**Exercise description**
The required answer is each line in the entries below where "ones" occurs.

**Data extract**
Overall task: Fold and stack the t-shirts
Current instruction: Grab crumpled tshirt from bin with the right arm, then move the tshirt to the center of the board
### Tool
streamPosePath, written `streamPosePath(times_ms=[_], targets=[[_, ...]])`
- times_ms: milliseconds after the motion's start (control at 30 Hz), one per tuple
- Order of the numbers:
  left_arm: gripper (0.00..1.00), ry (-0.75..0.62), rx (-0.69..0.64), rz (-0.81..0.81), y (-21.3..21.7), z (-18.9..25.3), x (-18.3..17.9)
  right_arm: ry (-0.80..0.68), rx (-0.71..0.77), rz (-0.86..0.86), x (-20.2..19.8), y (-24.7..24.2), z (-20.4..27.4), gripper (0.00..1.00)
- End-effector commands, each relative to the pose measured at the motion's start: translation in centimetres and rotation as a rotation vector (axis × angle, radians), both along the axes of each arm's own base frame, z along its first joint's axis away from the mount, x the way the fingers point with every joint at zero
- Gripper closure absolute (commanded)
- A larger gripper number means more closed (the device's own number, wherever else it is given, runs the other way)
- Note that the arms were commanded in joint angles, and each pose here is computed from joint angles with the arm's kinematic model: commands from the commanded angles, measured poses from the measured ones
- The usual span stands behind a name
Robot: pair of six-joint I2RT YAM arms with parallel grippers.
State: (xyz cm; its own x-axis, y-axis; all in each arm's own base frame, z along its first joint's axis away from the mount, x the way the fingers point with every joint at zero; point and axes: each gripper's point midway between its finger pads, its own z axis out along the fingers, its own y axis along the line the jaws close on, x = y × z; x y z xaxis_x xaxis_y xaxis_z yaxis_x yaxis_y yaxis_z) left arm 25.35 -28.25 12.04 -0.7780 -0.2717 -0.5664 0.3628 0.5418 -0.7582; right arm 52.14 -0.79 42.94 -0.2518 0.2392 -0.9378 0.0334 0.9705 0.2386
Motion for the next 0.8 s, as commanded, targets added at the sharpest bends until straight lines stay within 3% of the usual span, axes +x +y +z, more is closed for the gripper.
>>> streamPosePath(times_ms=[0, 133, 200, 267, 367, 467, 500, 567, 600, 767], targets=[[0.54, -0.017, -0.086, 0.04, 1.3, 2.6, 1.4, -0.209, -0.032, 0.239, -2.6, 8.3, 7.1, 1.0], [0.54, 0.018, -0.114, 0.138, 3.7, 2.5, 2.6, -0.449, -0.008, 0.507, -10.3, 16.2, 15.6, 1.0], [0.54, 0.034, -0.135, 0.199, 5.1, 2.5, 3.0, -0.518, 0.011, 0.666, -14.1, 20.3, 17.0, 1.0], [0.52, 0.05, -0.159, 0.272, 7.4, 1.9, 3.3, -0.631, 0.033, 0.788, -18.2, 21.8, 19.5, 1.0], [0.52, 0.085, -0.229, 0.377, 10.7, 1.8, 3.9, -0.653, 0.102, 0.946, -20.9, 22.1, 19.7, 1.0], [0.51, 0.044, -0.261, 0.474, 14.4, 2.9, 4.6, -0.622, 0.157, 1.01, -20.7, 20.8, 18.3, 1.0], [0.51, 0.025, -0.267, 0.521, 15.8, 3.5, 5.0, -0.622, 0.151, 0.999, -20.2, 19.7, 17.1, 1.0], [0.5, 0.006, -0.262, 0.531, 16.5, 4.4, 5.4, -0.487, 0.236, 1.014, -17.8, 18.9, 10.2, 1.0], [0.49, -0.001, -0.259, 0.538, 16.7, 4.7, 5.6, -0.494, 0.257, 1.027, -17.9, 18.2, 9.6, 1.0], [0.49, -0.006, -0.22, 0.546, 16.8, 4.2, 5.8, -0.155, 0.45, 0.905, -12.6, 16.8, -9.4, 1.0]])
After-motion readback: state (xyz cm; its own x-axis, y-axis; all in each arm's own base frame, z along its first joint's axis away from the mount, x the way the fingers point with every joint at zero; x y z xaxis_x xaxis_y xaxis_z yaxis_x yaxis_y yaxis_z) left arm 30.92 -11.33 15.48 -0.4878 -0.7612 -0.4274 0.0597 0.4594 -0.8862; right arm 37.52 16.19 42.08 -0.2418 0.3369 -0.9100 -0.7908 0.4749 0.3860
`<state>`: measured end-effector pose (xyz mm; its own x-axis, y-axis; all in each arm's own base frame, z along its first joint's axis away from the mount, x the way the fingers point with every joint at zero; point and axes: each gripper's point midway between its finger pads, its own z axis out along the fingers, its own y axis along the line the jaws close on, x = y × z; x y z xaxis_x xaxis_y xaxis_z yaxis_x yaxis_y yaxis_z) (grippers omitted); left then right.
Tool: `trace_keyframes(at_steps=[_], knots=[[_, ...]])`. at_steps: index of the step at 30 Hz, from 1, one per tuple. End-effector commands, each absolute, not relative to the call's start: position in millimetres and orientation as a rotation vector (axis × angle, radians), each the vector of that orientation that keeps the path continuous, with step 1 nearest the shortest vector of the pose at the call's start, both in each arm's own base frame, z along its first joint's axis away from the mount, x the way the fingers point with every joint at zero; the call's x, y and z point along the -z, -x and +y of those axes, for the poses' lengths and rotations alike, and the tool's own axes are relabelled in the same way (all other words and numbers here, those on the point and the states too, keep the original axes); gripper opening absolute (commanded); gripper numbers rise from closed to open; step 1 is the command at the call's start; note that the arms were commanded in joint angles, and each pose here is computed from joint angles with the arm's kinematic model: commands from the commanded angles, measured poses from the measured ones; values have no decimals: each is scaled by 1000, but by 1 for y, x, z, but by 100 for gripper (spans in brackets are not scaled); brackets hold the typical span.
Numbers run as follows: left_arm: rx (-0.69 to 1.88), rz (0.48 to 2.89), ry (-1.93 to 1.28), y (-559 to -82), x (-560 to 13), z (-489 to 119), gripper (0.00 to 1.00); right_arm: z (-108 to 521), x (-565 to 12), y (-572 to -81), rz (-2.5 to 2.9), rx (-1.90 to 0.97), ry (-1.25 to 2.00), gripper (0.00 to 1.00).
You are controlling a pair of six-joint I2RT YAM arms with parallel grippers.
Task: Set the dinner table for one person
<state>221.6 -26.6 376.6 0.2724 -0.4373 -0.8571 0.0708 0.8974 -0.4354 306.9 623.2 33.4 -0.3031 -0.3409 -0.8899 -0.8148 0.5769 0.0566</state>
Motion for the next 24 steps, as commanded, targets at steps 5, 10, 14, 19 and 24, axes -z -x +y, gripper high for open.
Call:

**Solution for this task**
- Note that the arms were commanded in joint angles, and each pose here is computed from joint angles with the arm's kinematic model: commands from the commanded angles, measured poses from the measured ones
Tool: `trace_keyframes(at_steps=[_], knots=[[_, ...]])`. at_steps: index of the step at 30 Hz, from 1, one per tuple. End-effector commands, each absolute, not relative to the call's start: position in millimetres and orientation as a rotation vector (axis × angle, radians), each the vector of that orientation that keeps the path continuous, with step 1 nearest the shortest vector of the pose at the call's start, both in each arm's own base frame, z along its first joint's axis away from the mount, x the way the fingers point with every joint at zero; the call's x, y and z point along the -z, -x and +y of those axes, for the poses' lengths and rotations alike, and the tool's own axes are relabelled in the same way (all other words and numbers here, those on the point and the states too, keep the original axes); gripper opening absolute (commanded); gripper numbers rise from closed to open; step 1 is the command at the call's start; note that the arms were commanded in joint angles, and each pose here is computed from joint angles with the arm's kinematic model: commands from the commanded angles, measured poses from the measured ones; values have no decimals: each is scaled by 1000, but by 1 for y, x, z, but by 100 for gripper (spans in brackets are not scaled); brackets hold the typical span.

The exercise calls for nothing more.